Председатель без всякой обиды предложил Веричеву свое место за столом. «Давай, мол, тебе и карты в руки». Но Веричев не стал пересаживаться.
— Я, товарищи, вот что, — сразу же начал он. — Насчет налога и говорить много нечего. Надо собирать. Великовато, конешно. Да ведь невыявленные доходы тоже кой у кого найдутся. Пусть по этому делу выскажется Микулин…
— А чего высказывать? Все высказано.
Микулин, ничего не подозревая, зачитал письмо.
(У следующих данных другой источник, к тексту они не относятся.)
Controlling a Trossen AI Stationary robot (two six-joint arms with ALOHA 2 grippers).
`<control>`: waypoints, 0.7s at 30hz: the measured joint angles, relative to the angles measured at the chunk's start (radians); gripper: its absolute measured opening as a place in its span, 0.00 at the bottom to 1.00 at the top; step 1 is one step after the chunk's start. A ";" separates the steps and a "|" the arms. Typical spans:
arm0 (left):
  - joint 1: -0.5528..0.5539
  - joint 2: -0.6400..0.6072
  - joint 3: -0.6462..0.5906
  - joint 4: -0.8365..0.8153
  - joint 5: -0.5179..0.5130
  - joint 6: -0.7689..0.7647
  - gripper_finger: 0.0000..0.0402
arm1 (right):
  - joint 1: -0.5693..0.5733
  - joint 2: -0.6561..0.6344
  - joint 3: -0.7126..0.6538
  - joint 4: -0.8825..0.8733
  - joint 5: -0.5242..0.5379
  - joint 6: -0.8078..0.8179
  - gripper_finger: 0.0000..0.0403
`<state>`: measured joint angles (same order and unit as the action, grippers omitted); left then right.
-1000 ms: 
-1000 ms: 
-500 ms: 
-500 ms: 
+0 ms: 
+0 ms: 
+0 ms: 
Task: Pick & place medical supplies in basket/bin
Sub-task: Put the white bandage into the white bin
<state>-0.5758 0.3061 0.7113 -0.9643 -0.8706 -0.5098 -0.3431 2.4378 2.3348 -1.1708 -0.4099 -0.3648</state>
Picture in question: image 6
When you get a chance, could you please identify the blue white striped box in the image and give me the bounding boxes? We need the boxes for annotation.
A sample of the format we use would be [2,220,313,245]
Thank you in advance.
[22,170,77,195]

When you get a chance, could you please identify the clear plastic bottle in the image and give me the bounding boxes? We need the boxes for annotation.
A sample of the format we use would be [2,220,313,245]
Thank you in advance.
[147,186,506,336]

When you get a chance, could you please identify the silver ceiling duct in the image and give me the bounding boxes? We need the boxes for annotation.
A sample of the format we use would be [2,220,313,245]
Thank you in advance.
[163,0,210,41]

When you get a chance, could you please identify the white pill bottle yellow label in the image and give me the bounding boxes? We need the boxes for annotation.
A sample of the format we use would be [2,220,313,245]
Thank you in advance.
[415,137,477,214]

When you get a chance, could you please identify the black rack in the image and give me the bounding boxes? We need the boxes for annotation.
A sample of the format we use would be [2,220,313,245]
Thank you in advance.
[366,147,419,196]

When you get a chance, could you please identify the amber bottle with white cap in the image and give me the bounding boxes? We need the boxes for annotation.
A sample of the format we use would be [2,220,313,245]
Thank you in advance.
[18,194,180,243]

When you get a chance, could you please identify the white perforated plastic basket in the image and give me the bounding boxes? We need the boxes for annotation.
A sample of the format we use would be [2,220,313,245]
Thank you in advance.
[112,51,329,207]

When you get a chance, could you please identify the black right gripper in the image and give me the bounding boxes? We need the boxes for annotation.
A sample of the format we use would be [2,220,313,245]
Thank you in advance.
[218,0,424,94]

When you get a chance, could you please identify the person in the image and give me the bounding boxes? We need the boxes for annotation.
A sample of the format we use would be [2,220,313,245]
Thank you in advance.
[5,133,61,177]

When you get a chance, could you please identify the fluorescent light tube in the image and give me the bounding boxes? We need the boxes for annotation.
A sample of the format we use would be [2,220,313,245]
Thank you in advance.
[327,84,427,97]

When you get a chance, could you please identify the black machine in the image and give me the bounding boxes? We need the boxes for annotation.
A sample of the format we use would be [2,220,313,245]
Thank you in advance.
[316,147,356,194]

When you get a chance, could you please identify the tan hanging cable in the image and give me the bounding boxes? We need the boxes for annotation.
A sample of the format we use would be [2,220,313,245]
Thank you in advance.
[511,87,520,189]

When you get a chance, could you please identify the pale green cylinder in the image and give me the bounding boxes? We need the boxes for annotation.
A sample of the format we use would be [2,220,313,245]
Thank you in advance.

И оттого, что оно было адресовано не председателю налоговой комиссии, а председателю ВИКа Микулину, да еще и лично, Сопронов вспыхнул:
— Все это мы и без Лузина знаем!
Микулин пропустил реплику мимо ушей. Он заговорил о налоге. Слушал других, но думал все равно о своем, то есть о Палашке Мироновой, или Евграфовой, как называли ее в волости. После того мезонинного случая Палашка стала хитрее, о чем Микулин по простоте души не догадывался. Он часто встречался с нею, но всегда где-нибудь либо на гуляньях, либо в домах у родственников. Так уж она подстраивала. Микулин ждал удобного случая, у него было одно на уме. О женитьбе он как-то забыл, Палашка же только и ждала этого разговора, поэтому они нередко и ссорились. Впрочем, размолвки все равно кончались целованьем и тисканьем. Сегодня председатель опять хотел увидеть ее и торопился.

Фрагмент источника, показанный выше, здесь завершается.